1: combustion device
3: mixing chamber
4: lance
5: front plate
6: combustion chamber
8: convergent shape
9: turbine
10: gap
12: portion
13: inner wall
14: outer wall
15: noise adsorption [late
16: holes of 15
17: first passages
18: inner of 1
21: second passages
22: inner layer
23: inner chamber
24: outer layer
25: outer chamber
27: additional layer
28: additional layer
29: holes of 14
30: plenum
32: outlets of 21
33: inlets of 17
35: holes
43: pipe
44: outlet of 43
F: air entering 21
F1: air entering 25

Claims

Combustion device (1) for a gas turbine comprising at least a portion (12) having an inner and an outer wall (13, 14) with an interposed noise absorption plate (15) having a plurality of holes (16), said combustion device (1) further having first passages (17) connecting zones between the inner wall (13) and the plate (15) to the inner of the combustion device (1) and second passages (21) for cooling the inner wall (13), characterised by further comprising at least an inner layer (22) between the inner wall (13) and the plate (15) defining inner chambers (23), each connected to at least a first passage (17), and at least an outer layer (24) between the outer wall (14) and the plate (15) defining outer chambers (25) connected to the inner chambers (23) via the holes (16) of the plate (15).
Combustion device (1) as claimed in claim 1, characterised in that said inner wall (13), inner layer (22), plate (15), outer layer (24) and outer wall (14) lay one over the other to define a layered structure.
Combustion device (1) as claimed in claim 2, characterised in that said inner wall (13), inner layer (22), plate (15), outer layer (24) and outer wall (14) are brazed together.
Combustion device (1) as claimed in claim 2, characterised in that the inner layer (22) in made in a separate piece from the inner wall (13).
Combustion device (1) as claimed in claim 2, characterised in that the outer layer (24) is made in one piece with or in a separate piece from the outer wall (14).
Combustion device (1) as claimed in claim 2, characterised in that the outer wall (14) has a plurality of holes (29) connecting a plenum (30) containing the combustion device (1) to the outer chamber (25).
Combustion device (1) as claimed in claim 2, characterised in that the second passages (21) open in a plenum (30) containing the combustion device (1) and pass through the layered structure.
Combustion device (1) as claimed in claim 7, characterised in that the second passages (21) are at least partly defined by aligned apertures realised at least in said outer wall (14), outer layer (24), plate (15) and inner layer (22).
Combustion device (1) as claimed in claim 8, characterised in that the second passages (21) have a portion extending parallel to the inner wall (13).
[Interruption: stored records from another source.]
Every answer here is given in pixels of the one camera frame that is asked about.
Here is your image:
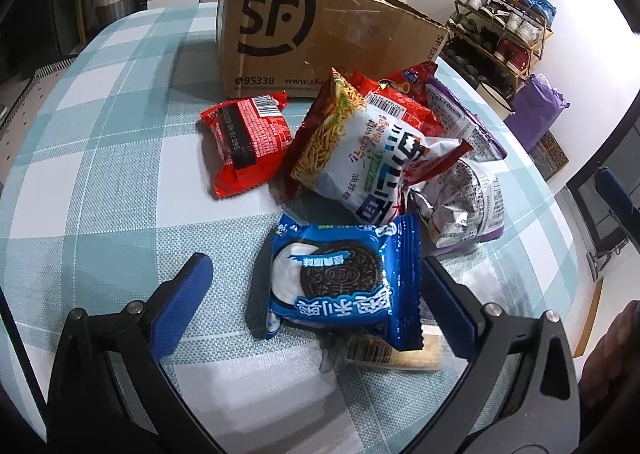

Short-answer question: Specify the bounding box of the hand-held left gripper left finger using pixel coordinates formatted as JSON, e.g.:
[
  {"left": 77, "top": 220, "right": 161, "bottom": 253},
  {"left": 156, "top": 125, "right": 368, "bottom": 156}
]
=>
[{"left": 47, "top": 253, "right": 221, "bottom": 454}]

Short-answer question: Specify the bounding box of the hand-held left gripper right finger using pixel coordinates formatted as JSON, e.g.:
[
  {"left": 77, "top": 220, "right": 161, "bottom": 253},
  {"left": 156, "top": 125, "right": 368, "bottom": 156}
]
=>
[{"left": 395, "top": 256, "right": 581, "bottom": 454}]

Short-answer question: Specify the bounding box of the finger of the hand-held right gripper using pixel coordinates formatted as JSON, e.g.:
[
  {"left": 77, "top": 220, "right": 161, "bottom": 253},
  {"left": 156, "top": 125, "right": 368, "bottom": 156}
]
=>
[{"left": 565, "top": 164, "right": 640, "bottom": 260}]

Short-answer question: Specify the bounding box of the purple snack packet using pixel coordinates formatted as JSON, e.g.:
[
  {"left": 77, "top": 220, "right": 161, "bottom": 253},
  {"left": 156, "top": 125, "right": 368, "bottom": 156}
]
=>
[
  {"left": 407, "top": 156, "right": 505, "bottom": 257},
  {"left": 425, "top": 75, "right": 508, "bottom": 162}
]

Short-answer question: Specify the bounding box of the blue cookie packet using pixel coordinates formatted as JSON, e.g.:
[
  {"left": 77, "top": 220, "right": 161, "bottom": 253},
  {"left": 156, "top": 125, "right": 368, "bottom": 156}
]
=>
[{"left": 245, "top": 213, "right": 425, "bottom": 352}]

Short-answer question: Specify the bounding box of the red snack packet black stripe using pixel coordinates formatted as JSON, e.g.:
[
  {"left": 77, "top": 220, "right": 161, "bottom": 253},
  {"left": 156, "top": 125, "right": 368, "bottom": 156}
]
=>
[{"left": 199, "top": 91, "right": 293, "bottom": 200}]

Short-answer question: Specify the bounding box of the brown cardboard box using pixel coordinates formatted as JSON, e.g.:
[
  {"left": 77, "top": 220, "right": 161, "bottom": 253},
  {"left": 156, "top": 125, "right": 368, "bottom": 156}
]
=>
[{"left": 215, "top": 0, "right": 451, "bottom": 100}]

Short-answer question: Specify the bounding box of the person's right hand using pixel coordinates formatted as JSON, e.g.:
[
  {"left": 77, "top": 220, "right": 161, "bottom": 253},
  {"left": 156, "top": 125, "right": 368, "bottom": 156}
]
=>
[{"left": 581, "top": 300, "right": 640, "bottom": 407}]

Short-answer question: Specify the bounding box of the patterned doormat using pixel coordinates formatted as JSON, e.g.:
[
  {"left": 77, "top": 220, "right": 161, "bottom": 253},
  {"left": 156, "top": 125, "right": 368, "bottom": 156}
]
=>
[{"left": 530, "top": 131, "right": 571, "bottom": 180}]

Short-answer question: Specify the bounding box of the clear wrapped wafer packet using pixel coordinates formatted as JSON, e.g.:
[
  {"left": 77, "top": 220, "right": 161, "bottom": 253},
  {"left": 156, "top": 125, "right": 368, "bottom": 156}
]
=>
[{"left": 320, "top": 324, "right": 443, "bottom": 375}]

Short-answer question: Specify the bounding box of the purple plastic bag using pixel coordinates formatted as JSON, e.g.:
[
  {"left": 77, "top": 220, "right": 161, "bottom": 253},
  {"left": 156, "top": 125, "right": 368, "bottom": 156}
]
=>
[{"left": 505, "top": 74, "right": 571, "bottom": 152}]

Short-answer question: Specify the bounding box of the white bucket dark rim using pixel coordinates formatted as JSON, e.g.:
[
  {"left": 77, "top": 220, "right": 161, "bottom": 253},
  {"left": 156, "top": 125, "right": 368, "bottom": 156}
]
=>
[{"left": 477, "top": 81, "right": 516, "bottom": 115}]

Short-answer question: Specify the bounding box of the plaid tablecloth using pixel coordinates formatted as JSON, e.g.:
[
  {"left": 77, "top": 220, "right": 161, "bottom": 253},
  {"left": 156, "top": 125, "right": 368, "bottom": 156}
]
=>
[{"left": 0, "top": 1, "right": 576, "bottom": 454}]

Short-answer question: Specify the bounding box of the white red noodle packet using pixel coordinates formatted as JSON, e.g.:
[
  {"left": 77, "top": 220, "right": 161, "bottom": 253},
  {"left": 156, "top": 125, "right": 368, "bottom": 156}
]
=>
[{"left": 282, "top": 68, "right": 473, "bottom": 225}]

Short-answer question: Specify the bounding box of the small red blue snack packet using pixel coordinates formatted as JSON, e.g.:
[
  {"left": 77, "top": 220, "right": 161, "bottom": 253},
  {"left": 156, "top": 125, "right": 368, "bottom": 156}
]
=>
[{"left": 380, "top": 61, "right": 440, "bottom": 90}]

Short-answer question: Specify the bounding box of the cream rug black border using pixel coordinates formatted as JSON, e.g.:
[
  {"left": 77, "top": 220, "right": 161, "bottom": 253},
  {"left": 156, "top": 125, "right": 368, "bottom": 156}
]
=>
[{"left": 0, "top": 59, "right": 76, "bottom": 155}]

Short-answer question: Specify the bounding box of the dark tall cabinet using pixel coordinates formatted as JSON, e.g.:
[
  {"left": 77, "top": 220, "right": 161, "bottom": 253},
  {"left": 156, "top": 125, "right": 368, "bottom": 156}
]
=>
[{"left": 0, "top": 0, "right": 81, "bottom": 80}]

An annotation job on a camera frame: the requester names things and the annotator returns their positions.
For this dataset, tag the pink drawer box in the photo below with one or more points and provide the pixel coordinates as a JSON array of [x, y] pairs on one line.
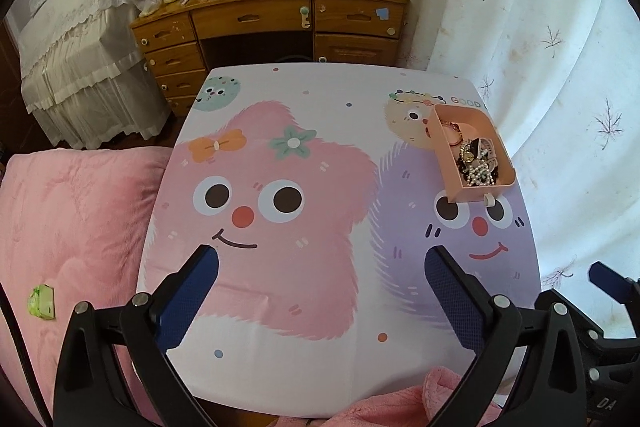
[[445, 167]]

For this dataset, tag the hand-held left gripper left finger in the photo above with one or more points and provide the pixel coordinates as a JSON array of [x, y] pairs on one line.
[[187, 302]]

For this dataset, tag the white leaf-print curtain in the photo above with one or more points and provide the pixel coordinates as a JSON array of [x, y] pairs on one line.
[[550, 7]]

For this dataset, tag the white plastic bag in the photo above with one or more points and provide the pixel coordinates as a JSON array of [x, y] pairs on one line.
[[149, 7]]

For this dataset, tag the wooden desk with drawers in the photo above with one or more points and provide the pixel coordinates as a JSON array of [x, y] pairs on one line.
[[250, 17]]

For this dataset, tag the pink fleece clothing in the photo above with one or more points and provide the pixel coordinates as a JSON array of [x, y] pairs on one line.
[[380, 412]]

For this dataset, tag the bed with white lace cover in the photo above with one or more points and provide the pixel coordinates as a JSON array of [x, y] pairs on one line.
[[75, 47]]

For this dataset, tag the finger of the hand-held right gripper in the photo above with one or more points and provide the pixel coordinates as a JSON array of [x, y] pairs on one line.
[[607, 277]]

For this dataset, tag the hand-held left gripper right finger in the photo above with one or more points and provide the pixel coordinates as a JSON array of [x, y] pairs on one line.
[[452, 302]]

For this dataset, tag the cartoon monster tablecloth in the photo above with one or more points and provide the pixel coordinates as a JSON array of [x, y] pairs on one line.
[[310, 117]]

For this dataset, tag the pink quilt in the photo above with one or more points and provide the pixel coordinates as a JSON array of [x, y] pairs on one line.
[[75, 217]]

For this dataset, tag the green packet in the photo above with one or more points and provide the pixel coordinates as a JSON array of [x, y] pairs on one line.
[[42, 302]]

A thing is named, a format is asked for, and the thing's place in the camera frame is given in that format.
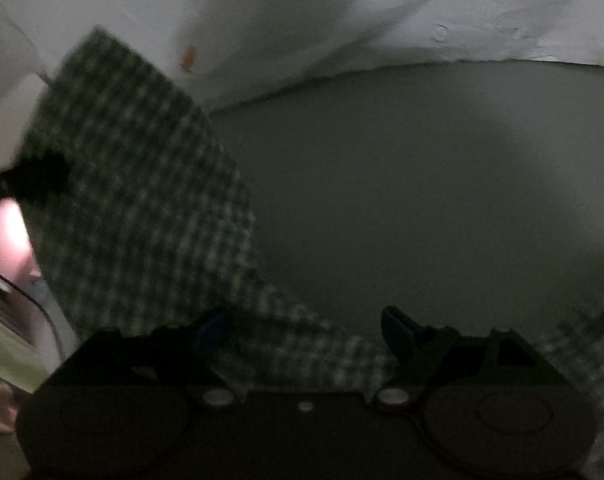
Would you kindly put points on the white printed sheet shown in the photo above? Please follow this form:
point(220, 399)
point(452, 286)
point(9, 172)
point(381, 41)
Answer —
point(332, 10)

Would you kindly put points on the grey bed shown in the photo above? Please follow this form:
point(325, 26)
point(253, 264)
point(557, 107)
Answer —
point(406, 185)

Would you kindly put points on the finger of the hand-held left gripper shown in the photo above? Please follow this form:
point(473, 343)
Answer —
point(37, 176)

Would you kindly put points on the green cloth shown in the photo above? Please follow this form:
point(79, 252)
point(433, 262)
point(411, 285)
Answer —
point(12, 360)

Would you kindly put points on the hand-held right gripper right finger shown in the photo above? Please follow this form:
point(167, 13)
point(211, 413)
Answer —
point(395, 327)

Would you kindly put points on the white board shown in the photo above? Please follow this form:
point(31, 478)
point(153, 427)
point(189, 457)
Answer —
point(12, 110)

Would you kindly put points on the green checked shirt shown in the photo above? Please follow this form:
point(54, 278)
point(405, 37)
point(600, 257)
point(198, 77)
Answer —
point(147, 200)

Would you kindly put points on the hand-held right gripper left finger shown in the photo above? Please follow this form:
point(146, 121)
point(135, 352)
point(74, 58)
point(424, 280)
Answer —
point(213, 327)

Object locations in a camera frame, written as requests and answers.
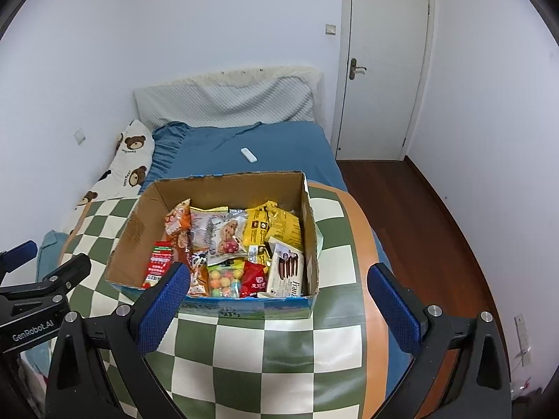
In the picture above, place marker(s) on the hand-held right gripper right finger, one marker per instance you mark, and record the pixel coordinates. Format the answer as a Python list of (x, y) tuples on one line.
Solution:
[(393, 305)]

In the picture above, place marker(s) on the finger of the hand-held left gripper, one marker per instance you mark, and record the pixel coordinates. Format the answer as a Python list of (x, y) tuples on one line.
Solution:
[(19, 252), (65, 273)]

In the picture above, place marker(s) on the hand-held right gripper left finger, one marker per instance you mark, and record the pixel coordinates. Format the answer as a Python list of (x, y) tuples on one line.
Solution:
[(161, 305)]

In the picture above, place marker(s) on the red green snack packet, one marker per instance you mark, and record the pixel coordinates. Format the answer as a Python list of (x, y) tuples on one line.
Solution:
[(158, 266)]

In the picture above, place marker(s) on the cow print snack packet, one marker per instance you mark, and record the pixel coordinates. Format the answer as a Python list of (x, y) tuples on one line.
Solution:
[(198, 266)]

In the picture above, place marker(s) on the colourful candy ball bag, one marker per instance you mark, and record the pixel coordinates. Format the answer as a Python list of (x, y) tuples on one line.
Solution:
[(222, 281)]

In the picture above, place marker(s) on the clear yellow-edged snack packet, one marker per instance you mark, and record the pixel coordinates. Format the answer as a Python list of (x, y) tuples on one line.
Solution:
[(201, 231)]

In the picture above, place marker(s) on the orange snack packet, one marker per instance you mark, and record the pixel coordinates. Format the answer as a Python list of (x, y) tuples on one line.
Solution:
[(177, 222)]

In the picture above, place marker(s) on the clear cookie bag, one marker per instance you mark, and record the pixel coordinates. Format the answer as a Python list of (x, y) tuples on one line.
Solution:
[(229, 235)]

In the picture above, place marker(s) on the white chocolate biscuit box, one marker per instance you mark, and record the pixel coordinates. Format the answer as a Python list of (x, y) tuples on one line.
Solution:
[(284, 279)]

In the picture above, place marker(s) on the yellow snack packet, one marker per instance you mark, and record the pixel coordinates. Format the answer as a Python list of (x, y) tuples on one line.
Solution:
[(270, 227)]

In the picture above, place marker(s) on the brown cardboard box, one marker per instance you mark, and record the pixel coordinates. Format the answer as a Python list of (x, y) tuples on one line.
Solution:
[(279, 192)]

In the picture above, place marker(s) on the green white checkered blanket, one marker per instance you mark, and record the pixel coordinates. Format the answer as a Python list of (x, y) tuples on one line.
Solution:
[(262, 358)]

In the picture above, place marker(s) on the bear print pillow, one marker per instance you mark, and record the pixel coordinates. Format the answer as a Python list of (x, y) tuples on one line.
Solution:
[(131, 161)]

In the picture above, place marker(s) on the white remote control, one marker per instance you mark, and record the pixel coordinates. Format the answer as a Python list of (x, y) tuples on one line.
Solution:
[(248, 154)]

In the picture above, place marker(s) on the blue bed sheet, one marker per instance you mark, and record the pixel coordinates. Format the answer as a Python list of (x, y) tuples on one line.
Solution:
[(270, 144)]

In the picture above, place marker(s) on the white door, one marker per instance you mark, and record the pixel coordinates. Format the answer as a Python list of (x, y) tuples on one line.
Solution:
[(384, 96)]

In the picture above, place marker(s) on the grey white pillow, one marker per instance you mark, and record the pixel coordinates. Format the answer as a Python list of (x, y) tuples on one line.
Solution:
[(319, 96)]

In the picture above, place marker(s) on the white wall switch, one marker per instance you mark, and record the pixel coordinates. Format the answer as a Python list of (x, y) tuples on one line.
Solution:
[(80, 135)]

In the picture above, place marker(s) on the white wall outlet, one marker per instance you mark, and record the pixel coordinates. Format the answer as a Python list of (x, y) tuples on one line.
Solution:
[(522, 331)]

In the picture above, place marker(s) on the white light switch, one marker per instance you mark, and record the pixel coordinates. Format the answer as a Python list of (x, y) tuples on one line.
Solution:
[(330, 29)]
Combustion device (1) as claimed in claim 9, characterised in that the portion extending parallel to the inner wall (13) of the second passages (21) is adjacent and cools the inner wall (13).
Combustion device (1) as claimed in claim 8, characterised in that the second passages (21) open into the inner chambers (23).
Combustion device (1) as claimed in claim 8, characterised in that the second passages (21) open in the inner (18) of the combustion device (1).
Combustion device (1) as claimed in claim 12, characterised in that the outlets (32) of the second passages (21) at least partly encircle the inlets (33) of the first passages (17).
Combustion device (1) as claimed in claim 7, characterised in that at least some of the second passages (21) are at least partly defined by pipes (43) with outlet (44) facing the inner wall (13).